- Description of the task
List each line of the data that holds the string "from", please.

- Input data

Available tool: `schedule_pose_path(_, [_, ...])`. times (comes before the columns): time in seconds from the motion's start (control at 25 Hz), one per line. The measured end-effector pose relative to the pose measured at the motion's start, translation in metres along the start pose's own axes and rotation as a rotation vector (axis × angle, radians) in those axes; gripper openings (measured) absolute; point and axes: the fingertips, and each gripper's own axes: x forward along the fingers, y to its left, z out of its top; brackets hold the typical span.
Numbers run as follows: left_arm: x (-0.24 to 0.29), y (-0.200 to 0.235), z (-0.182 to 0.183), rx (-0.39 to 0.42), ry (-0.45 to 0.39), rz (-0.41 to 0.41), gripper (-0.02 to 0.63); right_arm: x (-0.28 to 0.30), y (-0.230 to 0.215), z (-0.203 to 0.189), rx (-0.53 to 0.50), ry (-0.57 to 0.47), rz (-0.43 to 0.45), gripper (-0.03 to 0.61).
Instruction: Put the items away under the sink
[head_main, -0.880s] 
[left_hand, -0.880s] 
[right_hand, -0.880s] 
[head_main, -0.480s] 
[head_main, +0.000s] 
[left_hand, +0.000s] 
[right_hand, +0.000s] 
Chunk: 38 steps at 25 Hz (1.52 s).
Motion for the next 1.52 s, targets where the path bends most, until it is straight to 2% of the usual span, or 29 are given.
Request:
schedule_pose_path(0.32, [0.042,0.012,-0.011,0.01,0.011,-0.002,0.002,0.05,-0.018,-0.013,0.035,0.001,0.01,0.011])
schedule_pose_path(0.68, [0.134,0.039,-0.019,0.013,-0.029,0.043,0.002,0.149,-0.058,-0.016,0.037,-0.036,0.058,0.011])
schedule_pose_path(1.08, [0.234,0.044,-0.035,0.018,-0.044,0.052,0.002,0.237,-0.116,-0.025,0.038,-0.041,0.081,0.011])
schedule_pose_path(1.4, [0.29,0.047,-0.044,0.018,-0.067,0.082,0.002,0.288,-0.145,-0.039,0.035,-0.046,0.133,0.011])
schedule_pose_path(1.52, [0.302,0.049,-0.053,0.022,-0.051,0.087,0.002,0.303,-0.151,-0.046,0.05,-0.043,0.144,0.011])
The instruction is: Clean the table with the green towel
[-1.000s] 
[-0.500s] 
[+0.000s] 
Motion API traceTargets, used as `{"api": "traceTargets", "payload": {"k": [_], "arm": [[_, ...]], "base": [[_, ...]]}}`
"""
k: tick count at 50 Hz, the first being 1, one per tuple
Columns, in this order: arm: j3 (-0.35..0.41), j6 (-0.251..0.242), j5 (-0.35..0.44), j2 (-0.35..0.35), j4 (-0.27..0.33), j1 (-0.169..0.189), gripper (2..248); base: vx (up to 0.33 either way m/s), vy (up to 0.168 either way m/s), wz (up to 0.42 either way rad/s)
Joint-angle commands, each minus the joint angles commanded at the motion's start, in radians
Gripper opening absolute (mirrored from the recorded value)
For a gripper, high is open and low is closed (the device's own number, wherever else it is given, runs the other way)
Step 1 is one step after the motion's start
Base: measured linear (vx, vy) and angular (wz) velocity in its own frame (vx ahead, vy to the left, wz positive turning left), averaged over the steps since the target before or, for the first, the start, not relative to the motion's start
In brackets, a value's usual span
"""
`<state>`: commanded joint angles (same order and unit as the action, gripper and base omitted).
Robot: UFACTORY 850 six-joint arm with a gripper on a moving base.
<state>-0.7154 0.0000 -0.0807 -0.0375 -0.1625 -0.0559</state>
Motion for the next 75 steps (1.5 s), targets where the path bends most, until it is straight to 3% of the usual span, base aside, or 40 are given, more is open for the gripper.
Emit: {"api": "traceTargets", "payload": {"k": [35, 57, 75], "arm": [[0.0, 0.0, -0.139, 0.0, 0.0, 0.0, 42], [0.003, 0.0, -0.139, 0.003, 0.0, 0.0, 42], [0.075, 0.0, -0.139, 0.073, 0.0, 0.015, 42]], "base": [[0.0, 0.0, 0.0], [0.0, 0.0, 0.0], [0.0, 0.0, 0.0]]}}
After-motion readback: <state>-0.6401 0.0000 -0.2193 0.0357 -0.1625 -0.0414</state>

- Task result
Available tool: `schedule_pose_path(_, [_, ...])`. times (comes before the columns): time in seconds from the motion's start (control at 25 Hz), one per line. The measured end-effector pose relative to the pose measured at the motion's start, translation in metres along the start pose's own axes and rotation as a rotation vector (axis × angle, radians) in those axes; gripper openings (measured) absolute; point and axes: the fingertips, and each gripper's own axes: x forward along the fingers, y to its left, z out of its top; brackets hold the typical span.
Gripper opening absolute (mirrored from the recorded value)

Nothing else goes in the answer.